# PROBLEM DESCRIPTION:
Your task is to restate exactly the lines from the one holding "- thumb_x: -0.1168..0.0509" to the end of the entries below, inclusive.

○ ○ ○ ○ ○ ○ ○

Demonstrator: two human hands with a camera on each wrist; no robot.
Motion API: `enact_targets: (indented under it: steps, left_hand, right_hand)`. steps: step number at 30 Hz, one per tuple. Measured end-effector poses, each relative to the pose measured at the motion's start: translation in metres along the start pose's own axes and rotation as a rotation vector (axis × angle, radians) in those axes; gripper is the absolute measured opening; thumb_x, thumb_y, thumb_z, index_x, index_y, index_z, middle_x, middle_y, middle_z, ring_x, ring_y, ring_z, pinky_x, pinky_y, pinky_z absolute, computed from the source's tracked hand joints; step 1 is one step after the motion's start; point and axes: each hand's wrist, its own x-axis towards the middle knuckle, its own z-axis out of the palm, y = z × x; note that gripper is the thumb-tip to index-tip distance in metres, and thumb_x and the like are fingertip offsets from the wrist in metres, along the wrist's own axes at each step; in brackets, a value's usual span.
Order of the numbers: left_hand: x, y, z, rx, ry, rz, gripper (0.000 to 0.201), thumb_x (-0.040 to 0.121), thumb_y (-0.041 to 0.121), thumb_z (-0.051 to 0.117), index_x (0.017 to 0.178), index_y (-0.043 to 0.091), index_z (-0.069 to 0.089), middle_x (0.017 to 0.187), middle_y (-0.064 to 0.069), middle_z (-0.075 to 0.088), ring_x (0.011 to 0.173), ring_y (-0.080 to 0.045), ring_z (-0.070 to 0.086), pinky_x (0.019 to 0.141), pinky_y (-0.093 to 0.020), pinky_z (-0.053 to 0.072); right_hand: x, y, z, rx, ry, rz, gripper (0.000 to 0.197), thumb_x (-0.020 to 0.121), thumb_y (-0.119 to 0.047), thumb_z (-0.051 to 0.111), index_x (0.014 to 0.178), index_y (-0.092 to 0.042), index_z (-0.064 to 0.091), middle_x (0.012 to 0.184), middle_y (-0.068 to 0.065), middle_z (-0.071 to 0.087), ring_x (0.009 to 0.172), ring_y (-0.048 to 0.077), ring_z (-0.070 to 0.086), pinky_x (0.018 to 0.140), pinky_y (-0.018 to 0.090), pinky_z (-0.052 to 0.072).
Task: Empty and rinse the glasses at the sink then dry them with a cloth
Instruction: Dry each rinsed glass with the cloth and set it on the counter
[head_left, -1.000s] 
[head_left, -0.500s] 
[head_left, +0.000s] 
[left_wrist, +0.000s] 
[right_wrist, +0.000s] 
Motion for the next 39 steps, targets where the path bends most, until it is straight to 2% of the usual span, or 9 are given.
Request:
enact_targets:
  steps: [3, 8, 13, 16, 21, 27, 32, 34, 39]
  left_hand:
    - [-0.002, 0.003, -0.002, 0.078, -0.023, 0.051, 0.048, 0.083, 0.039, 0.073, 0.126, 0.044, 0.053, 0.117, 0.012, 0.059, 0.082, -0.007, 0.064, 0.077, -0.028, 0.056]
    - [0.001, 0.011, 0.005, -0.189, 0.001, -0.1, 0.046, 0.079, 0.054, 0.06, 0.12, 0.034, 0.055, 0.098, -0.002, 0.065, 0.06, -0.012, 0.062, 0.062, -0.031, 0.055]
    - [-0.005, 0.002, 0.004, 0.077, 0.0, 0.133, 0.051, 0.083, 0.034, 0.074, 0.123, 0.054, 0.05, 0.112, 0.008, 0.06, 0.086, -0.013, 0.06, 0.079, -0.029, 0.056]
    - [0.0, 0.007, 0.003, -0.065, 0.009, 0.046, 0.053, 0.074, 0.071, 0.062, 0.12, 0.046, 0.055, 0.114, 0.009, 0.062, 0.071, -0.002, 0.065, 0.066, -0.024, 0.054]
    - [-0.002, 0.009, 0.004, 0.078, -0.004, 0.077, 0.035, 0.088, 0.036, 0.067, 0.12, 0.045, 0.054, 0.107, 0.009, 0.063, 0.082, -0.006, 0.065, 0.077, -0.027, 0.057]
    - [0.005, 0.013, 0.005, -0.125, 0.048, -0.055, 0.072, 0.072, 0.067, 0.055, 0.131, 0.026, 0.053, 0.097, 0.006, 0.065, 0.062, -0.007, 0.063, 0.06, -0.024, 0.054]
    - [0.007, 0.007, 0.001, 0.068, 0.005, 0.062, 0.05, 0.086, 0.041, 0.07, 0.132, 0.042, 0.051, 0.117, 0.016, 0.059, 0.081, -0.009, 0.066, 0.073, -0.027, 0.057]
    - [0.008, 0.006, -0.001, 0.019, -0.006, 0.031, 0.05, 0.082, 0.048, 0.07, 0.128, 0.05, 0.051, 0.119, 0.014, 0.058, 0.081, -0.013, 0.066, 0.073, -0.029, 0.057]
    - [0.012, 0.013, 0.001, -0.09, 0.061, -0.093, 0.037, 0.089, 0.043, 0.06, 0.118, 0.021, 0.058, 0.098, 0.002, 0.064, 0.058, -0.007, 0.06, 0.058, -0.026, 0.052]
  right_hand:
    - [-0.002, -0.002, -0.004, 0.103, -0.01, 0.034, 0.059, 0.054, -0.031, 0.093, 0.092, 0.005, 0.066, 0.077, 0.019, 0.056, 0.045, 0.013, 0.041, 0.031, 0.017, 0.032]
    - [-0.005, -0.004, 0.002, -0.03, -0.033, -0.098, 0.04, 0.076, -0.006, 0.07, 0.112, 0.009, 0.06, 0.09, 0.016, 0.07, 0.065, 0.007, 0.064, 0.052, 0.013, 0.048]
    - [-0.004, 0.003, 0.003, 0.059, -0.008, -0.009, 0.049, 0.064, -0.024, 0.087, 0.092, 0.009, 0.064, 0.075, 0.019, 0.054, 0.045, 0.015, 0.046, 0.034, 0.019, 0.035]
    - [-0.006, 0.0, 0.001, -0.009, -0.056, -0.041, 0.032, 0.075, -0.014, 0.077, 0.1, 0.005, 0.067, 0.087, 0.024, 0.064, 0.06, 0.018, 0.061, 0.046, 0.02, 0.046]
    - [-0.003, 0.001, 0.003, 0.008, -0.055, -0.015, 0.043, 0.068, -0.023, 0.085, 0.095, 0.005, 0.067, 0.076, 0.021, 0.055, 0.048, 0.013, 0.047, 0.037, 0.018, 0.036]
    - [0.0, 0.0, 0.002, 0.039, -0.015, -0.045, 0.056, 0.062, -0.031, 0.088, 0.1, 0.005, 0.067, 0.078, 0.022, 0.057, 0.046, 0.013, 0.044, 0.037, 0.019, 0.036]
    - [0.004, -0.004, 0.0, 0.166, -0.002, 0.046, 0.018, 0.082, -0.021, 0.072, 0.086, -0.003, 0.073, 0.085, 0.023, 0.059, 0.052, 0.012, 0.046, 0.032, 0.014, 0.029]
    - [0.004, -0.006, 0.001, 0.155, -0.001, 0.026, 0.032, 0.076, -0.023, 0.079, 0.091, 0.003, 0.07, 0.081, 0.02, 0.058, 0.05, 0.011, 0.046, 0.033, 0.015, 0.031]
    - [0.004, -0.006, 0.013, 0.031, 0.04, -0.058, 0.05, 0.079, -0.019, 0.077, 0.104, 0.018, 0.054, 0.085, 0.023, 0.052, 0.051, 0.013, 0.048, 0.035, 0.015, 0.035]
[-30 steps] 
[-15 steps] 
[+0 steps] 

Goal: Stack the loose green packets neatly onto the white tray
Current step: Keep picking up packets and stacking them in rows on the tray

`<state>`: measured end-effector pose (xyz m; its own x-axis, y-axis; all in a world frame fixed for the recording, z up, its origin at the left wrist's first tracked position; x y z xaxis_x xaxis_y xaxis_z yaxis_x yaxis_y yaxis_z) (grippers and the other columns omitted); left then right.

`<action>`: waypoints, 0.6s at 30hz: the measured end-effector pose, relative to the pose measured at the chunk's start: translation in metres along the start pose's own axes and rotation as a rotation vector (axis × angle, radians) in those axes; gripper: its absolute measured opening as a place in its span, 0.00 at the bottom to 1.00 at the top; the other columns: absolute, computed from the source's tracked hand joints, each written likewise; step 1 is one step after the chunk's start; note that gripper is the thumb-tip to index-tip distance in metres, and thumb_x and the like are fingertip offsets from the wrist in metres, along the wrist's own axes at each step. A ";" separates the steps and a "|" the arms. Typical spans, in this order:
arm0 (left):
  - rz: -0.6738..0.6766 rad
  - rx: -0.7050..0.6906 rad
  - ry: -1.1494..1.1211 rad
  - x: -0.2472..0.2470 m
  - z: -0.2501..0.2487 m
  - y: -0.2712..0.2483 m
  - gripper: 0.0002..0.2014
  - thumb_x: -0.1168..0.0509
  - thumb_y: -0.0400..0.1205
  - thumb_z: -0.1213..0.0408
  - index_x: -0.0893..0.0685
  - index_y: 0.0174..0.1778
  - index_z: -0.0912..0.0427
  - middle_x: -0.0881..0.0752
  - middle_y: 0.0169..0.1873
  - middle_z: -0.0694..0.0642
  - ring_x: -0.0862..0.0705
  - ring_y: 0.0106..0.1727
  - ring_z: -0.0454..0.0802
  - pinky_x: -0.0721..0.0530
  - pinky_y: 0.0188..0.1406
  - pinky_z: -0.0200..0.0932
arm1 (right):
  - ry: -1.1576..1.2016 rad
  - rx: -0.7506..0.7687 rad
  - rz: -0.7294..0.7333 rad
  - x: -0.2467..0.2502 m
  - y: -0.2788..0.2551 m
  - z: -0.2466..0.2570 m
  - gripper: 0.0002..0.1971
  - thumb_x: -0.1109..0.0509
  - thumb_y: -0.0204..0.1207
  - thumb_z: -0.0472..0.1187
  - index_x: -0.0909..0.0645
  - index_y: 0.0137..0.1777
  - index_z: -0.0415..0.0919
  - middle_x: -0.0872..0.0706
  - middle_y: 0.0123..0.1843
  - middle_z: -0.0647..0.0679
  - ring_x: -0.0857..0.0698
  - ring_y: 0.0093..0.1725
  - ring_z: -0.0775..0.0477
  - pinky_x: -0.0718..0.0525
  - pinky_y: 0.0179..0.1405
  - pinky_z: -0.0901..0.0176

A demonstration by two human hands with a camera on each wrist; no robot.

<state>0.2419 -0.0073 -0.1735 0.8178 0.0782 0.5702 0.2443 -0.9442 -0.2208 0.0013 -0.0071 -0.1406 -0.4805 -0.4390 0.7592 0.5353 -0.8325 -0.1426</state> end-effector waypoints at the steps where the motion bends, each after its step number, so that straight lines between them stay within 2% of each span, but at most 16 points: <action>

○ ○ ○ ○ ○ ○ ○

# SOLUTION TO THIS PROBLEM:
  - thumb_x: -0.1168..0.0509
  - thumb_y: -0.0400..0.1205
  - thumb_z: -0.1213..0.0408
  - index_x: -0.0893..0.0685
  - index_y: 0.0174..0.1778
  - index_z: -0.0912..0.0427
  - middle_x: -0.0881..0.0752
  - middle_y: 0.0169..0.1873
  - middle_z: -0.0694..0.0642
  - ring_x: -0.0862..0.0705
  - ring_y: 0.0106..0.1727
  - ring_z: -0.0454..0.0802
  - pinky_x: -0.0721..0.0530
  - pinky_y: 0.0188..0.1406
  - pinky_z: -0.0200..0.0932
arm1 (right):
  - ry: -1.1576..1.2016 rad
  - rx: -0.7506..0.7687 rad
  - rz: -0.7294..0.7333 rad
  - x: -0.2467..0.2502 m
  - y: -0.2788..0.2551 m
  - z: -0.2466..0.2570 m
  - gripper: 0.0002..0.1971
  - thumb_x: -0.1109..0.0509
  - thumb_y: -0.0204..0.1207
  - thumb_z: -0.0472..0.1187
  - index_x: -0.0909..0.0645
  - index_y: 0.0137..0.1777
  - index_z: -0.0415..0.0919
  - middle_x: -0.0872..0.0706
  - middle_y: 0.0123..0.1843
  - middle_z: -0.0647..0.0679
  - ring_x: -0.0857..0.0698
  - ring_y: 0.0093..0.1725
  - ring_z: -0.0775..0.0477
  - pinky_x: -0.0718..0.0525
  - pinky_y: 0.0179..0.1405
  - pinky_z: -0.0901..0.0176

A demonstration by two human hands with a camera on each wrist; no robot.

<state>0.2419 -0.0073 -0.1735 0.8178 0.0782 0.5702 0.2443 -0.9442 -0.2208 0.0013 -0.0071 -0.1406 -0.4805 -0.4390 0.7592 0.5353 -0.8325 -0.1426</state> end-effector waypoints at the steps where the motion bends, each after its step number, so that straight lines between them stay within 2% of each span, but at most 16 points: <action>

This completes the exercise.